Problem statement: From the material below, copy every line in which the word "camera" occurs.

Data extract:
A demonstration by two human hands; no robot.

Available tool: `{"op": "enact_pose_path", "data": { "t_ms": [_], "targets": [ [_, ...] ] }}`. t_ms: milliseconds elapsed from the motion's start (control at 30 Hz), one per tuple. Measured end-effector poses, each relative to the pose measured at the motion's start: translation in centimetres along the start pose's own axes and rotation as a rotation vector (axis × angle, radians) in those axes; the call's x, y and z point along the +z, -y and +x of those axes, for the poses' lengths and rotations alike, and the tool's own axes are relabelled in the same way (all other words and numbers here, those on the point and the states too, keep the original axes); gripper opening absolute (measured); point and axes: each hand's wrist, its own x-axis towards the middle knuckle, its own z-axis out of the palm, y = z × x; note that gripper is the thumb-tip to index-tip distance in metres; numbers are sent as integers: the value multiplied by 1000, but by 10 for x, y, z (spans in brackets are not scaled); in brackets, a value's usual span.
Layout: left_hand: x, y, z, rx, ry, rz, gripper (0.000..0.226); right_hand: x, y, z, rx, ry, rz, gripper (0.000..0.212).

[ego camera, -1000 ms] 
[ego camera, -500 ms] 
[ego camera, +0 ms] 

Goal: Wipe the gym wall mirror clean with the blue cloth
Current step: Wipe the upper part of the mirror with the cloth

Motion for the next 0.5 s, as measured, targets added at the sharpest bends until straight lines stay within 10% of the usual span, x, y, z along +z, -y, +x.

Exercise answer:
[ego camera, -1000 ms] 
[ego camera, -500 ms] 
[ego camera, +0 ms] 

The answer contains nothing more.